**Exercise requirements:** Look in the material below for the line with "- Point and" and the line with "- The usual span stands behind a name", then set down exactly those two lines and all lines between, nothing more.

%%

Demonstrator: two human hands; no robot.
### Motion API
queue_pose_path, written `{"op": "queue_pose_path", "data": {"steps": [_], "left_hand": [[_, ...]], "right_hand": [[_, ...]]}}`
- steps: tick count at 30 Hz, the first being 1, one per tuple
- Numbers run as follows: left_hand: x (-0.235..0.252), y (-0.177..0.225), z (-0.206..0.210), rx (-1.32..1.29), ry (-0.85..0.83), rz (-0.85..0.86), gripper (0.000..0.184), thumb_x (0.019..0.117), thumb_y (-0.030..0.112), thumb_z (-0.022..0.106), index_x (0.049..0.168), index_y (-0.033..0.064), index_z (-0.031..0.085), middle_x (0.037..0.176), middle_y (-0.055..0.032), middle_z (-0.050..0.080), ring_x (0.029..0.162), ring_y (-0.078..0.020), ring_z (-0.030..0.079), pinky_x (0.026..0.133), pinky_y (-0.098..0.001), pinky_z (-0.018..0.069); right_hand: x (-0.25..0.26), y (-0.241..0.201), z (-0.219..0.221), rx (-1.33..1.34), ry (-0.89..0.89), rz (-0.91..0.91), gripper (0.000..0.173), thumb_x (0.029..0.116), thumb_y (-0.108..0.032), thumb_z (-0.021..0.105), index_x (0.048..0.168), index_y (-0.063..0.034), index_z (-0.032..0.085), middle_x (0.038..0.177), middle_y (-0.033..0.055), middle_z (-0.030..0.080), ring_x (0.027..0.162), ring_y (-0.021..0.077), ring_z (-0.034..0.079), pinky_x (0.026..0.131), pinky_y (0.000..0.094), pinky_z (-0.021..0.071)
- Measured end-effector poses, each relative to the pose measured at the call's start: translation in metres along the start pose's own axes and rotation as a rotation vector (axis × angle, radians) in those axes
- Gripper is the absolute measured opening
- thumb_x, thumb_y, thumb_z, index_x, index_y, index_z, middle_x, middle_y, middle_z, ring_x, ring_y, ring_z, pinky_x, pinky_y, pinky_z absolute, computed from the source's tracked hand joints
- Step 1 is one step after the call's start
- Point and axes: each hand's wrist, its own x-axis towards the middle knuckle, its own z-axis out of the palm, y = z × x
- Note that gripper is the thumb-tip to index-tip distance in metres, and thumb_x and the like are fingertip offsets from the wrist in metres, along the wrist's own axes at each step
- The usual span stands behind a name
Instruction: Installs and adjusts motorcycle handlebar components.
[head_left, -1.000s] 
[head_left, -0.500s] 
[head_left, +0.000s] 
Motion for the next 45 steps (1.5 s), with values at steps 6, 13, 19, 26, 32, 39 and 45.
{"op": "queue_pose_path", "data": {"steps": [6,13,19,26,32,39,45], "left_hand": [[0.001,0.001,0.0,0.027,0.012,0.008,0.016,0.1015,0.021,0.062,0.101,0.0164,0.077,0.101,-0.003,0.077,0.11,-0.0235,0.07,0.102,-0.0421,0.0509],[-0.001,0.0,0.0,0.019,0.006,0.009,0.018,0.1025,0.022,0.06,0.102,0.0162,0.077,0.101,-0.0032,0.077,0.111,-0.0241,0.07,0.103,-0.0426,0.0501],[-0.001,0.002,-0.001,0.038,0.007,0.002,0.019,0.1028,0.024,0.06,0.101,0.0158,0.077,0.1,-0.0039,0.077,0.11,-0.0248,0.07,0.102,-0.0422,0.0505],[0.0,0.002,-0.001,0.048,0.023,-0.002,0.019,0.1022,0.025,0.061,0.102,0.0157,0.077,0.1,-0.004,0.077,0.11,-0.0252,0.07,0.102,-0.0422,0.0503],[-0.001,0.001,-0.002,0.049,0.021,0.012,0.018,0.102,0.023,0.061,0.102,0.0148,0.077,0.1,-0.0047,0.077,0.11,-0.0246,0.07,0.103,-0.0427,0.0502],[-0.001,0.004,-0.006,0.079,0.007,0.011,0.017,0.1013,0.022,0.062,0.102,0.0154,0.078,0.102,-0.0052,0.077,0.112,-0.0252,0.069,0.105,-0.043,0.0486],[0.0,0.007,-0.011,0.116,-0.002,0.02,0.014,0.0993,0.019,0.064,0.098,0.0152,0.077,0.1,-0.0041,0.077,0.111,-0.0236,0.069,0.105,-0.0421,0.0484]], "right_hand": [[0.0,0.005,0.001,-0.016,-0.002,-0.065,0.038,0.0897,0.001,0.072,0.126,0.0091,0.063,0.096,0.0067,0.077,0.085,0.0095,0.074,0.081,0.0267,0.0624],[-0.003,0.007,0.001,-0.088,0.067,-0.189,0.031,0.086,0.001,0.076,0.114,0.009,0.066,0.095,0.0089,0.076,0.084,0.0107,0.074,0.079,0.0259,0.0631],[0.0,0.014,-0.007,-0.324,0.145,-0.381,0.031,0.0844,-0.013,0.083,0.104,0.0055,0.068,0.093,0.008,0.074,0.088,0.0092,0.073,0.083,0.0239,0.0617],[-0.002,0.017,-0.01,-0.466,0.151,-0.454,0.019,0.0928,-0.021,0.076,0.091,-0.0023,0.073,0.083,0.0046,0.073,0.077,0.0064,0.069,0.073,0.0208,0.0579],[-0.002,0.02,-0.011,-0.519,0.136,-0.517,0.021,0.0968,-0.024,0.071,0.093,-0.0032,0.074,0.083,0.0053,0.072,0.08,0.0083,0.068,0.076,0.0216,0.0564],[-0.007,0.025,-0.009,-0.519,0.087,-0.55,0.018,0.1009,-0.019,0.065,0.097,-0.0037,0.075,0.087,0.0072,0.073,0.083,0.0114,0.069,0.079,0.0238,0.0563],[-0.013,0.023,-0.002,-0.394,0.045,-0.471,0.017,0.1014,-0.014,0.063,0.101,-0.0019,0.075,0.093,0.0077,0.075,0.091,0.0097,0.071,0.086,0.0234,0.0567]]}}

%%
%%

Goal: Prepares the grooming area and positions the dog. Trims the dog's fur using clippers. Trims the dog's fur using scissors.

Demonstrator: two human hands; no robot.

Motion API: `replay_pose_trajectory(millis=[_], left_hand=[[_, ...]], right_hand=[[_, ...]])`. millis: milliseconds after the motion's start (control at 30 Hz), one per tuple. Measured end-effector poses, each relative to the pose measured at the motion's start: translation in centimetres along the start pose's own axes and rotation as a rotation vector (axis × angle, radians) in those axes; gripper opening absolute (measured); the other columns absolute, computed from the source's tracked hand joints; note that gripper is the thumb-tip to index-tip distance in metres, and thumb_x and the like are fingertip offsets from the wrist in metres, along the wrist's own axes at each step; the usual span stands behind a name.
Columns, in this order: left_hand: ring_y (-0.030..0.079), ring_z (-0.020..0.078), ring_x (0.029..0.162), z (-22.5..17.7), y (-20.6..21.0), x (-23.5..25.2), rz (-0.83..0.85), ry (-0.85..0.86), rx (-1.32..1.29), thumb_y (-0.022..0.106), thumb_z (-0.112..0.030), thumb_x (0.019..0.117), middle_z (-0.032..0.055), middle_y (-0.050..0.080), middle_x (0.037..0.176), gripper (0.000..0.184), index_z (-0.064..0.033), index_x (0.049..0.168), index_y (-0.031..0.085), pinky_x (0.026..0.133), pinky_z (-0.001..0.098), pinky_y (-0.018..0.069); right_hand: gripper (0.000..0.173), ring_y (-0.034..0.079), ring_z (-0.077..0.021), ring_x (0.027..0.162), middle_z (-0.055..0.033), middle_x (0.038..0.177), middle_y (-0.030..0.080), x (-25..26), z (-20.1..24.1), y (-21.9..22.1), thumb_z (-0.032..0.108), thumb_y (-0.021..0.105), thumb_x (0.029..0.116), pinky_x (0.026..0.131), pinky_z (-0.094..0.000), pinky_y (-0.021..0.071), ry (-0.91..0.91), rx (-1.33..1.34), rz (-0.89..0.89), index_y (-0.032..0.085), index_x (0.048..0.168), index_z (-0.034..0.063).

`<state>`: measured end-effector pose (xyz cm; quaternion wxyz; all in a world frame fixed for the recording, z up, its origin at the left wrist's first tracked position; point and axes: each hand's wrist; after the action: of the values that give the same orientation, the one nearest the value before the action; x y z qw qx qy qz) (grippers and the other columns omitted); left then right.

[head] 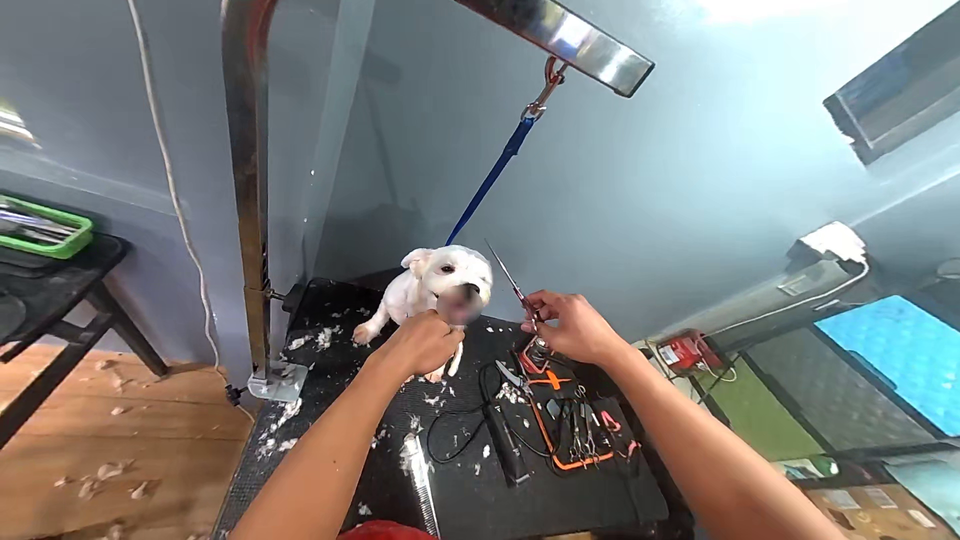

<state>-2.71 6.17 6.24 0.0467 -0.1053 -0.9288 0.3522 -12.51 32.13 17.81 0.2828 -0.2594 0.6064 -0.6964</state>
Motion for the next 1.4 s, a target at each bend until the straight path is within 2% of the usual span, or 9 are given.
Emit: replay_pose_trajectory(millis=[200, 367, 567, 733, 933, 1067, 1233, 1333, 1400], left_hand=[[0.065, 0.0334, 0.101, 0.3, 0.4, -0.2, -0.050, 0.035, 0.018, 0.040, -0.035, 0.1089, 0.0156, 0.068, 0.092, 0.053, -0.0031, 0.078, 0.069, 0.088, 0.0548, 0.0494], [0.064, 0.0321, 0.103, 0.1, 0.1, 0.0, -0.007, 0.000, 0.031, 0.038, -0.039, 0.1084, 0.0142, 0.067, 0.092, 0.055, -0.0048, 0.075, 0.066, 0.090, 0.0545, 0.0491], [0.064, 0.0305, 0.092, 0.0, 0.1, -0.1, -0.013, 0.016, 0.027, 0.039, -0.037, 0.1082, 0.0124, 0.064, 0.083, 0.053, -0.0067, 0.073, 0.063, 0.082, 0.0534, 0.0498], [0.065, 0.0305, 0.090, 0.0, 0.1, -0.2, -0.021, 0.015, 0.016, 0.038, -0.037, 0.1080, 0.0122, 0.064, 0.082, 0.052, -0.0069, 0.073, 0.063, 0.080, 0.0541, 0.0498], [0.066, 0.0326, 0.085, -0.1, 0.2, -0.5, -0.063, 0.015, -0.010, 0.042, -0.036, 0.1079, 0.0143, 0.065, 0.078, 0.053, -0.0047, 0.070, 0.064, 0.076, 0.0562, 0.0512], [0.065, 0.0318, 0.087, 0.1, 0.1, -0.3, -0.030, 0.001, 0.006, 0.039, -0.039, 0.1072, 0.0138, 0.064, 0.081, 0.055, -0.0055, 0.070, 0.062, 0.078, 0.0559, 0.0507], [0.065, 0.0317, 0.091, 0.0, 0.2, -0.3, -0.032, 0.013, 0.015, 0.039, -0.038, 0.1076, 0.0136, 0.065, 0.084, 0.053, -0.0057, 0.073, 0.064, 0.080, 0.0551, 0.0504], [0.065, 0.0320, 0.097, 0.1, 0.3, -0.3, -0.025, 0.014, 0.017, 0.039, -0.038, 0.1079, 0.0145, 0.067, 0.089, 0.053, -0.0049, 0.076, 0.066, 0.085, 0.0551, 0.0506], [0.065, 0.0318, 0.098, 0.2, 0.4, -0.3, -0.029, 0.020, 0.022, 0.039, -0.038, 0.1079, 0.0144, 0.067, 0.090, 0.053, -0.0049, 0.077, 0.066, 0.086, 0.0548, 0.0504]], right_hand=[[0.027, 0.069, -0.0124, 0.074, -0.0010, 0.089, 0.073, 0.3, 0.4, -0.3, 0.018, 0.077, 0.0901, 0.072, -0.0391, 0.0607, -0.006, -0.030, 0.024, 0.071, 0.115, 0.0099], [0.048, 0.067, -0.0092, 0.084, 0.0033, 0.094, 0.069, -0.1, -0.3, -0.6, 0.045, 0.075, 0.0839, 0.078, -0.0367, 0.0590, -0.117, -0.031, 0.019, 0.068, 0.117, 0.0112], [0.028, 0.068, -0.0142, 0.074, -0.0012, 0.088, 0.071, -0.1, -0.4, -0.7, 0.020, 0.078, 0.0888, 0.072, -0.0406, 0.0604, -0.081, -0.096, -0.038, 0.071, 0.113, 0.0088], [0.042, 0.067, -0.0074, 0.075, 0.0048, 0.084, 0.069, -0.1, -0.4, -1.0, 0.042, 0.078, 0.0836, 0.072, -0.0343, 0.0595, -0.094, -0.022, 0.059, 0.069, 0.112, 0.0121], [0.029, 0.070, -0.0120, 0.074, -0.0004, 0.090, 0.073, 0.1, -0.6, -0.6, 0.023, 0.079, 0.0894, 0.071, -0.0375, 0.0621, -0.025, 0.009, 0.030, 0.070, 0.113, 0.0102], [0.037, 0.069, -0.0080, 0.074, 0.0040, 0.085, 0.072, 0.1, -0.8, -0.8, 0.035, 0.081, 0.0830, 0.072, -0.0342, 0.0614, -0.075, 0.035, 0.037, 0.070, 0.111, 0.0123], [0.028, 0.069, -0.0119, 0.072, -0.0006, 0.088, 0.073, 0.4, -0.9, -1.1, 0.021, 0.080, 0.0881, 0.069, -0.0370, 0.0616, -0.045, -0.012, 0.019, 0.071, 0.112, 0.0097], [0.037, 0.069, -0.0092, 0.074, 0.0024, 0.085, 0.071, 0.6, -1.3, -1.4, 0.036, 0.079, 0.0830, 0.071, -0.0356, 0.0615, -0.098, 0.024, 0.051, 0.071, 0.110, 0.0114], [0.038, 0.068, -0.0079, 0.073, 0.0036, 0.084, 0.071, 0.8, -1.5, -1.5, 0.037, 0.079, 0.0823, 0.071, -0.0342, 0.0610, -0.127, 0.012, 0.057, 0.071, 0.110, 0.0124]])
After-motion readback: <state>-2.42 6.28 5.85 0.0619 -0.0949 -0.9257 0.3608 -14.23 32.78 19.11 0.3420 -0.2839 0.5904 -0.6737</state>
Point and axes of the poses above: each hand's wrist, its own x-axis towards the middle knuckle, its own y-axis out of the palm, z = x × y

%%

**Solution:**
- Point and axes: each hand's wrist, its own x-axis towards the middle knuckle, its own z-axis out of the palm, y = z × x
- Note that gripper is the thumb-tip to index-tip distance in metres, and thumb_x and the like are fingertip offsets from the wrist in metres, along the wrist's own axes at each step
- The usual span stands behind a name

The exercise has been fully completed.